- **Data to process**

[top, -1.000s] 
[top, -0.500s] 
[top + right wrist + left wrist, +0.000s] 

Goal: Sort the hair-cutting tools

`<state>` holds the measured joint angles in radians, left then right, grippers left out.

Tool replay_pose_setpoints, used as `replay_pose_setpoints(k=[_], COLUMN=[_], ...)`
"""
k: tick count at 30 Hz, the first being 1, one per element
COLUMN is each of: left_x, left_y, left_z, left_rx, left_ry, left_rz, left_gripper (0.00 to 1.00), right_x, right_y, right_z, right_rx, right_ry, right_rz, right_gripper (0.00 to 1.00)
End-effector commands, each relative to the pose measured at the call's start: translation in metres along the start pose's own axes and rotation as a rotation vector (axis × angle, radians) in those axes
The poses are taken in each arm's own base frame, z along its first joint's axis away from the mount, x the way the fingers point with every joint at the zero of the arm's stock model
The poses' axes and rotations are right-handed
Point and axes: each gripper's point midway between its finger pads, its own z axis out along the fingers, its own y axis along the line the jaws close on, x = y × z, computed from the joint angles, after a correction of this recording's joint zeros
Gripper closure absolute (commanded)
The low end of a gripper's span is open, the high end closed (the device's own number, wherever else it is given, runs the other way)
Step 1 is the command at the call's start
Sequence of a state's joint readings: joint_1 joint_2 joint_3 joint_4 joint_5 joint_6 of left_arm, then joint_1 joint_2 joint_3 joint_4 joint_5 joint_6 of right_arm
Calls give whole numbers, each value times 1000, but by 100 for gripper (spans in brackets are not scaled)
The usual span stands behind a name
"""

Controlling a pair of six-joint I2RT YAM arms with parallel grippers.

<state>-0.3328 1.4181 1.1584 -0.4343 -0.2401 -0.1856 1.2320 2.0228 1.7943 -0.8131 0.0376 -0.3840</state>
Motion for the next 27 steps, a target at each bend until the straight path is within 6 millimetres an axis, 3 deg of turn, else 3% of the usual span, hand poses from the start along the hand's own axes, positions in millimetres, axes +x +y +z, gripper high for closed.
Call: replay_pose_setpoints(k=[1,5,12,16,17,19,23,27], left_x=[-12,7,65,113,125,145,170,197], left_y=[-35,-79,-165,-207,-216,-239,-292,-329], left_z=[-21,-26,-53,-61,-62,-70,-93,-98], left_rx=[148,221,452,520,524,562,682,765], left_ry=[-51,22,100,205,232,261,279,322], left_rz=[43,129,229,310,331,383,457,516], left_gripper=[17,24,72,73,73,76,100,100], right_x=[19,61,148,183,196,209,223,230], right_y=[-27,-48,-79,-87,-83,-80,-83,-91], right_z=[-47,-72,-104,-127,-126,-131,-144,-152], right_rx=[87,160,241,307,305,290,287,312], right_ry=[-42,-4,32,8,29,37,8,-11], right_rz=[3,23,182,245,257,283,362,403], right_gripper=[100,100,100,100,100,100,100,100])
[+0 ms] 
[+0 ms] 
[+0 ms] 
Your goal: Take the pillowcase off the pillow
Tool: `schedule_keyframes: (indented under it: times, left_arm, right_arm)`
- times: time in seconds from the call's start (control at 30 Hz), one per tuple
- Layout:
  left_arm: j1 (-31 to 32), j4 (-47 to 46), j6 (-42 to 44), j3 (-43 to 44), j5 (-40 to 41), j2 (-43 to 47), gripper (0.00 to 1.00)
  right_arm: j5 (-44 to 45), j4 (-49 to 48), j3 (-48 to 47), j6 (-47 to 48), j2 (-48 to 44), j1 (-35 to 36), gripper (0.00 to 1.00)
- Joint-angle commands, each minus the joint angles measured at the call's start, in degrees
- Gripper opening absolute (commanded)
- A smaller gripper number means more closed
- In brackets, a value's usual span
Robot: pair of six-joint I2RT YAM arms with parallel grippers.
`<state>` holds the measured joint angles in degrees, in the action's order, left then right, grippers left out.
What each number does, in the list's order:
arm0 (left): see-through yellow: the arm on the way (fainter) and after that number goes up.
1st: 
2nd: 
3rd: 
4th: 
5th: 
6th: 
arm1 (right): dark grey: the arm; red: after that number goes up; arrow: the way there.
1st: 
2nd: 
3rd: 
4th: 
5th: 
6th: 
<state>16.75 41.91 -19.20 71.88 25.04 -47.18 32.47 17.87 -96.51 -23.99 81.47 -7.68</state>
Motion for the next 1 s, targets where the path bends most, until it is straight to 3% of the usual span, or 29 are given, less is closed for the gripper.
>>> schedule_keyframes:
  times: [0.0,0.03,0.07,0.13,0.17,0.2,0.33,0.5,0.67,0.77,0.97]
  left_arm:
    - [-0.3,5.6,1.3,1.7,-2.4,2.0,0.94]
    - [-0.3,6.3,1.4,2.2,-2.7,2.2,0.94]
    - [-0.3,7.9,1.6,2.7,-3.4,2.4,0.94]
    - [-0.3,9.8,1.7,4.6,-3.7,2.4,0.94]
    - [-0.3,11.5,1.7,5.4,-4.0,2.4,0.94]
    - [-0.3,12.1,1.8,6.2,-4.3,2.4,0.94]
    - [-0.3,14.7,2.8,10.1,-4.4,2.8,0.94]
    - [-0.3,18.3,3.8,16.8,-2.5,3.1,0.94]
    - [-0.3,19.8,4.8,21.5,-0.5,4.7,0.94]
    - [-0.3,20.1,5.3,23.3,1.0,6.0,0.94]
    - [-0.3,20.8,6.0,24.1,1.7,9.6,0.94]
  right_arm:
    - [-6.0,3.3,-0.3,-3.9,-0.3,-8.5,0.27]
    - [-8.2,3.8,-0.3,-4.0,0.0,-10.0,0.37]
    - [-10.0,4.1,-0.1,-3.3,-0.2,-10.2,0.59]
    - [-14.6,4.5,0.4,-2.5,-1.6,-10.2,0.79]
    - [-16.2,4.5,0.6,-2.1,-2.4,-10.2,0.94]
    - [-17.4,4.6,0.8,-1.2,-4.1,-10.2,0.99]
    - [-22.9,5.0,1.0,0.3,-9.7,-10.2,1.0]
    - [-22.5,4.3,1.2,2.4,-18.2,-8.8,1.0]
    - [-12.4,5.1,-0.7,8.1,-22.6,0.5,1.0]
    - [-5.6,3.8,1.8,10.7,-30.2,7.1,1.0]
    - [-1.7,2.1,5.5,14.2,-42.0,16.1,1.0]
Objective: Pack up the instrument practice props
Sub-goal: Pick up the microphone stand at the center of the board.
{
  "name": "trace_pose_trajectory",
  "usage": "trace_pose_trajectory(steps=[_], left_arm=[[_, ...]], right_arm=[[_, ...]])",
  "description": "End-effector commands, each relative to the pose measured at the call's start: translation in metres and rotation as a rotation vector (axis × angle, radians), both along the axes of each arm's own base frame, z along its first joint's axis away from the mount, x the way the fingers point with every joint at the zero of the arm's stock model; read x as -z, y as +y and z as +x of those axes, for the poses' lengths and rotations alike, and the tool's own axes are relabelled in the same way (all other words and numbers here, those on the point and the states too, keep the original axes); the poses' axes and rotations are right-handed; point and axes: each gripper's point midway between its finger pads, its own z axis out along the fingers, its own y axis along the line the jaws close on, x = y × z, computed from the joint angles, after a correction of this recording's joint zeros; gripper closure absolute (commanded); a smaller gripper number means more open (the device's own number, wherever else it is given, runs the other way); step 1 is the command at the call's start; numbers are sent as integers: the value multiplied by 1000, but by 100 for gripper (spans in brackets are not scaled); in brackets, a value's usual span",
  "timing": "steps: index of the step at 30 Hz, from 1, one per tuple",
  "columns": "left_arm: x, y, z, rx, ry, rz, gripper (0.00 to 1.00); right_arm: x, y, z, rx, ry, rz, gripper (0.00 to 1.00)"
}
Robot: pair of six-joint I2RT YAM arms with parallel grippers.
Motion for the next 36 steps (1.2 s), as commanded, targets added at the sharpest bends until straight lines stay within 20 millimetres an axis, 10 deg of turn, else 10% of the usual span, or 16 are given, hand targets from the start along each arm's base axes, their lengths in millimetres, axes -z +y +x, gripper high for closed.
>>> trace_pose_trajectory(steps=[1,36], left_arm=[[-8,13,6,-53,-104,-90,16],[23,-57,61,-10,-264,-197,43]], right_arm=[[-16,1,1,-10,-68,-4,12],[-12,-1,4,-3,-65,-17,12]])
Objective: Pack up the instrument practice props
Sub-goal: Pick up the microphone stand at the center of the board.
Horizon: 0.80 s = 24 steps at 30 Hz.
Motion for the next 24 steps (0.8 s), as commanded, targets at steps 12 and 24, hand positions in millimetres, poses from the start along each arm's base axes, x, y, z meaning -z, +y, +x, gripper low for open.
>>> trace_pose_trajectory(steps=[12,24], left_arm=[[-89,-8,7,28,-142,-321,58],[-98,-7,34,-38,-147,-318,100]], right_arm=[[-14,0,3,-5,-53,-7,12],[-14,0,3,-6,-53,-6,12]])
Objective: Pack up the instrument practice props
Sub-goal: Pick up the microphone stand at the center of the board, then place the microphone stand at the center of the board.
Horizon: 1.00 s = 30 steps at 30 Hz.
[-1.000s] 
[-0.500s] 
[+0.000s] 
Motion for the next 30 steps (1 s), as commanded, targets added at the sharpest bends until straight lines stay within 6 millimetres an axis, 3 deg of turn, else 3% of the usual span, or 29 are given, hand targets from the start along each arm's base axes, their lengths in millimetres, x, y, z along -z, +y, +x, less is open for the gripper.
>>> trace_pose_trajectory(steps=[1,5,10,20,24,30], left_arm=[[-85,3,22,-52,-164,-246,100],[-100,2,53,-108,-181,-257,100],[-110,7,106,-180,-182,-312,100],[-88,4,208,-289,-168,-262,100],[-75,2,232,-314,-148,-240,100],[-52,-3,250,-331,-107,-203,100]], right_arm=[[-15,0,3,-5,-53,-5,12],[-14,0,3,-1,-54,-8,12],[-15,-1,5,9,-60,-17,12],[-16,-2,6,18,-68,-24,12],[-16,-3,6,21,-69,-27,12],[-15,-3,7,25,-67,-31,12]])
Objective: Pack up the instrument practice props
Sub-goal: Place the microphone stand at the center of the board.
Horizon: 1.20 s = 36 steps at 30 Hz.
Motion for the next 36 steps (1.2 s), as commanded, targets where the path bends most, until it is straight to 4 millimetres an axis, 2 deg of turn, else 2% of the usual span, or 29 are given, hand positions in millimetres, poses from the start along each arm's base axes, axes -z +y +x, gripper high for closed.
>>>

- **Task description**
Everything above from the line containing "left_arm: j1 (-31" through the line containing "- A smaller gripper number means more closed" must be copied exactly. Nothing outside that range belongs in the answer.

- **Task result**
  left_arm: j1 (-31 to 32), j4 (-47 to 46), j6 (-42 to 44), j3 (-43 to 44), j5 (-40 to 41), j2 (-43 to 47), gripper (0.00 to 1.00)
  right_arm: j5 (-44 to 45), j4 (-49 to 48), j3 (-48 to 47), j6 (-47 to 48), j2 (-48 to 44), j1 (-35 to 36), gripper (0.00 to 1.00)
- Joint-angle commands, each minus the joint angles measured at the call's start, in degrees
- Gripper opening absolute (commanded)
- A smaller gripper number means more closed

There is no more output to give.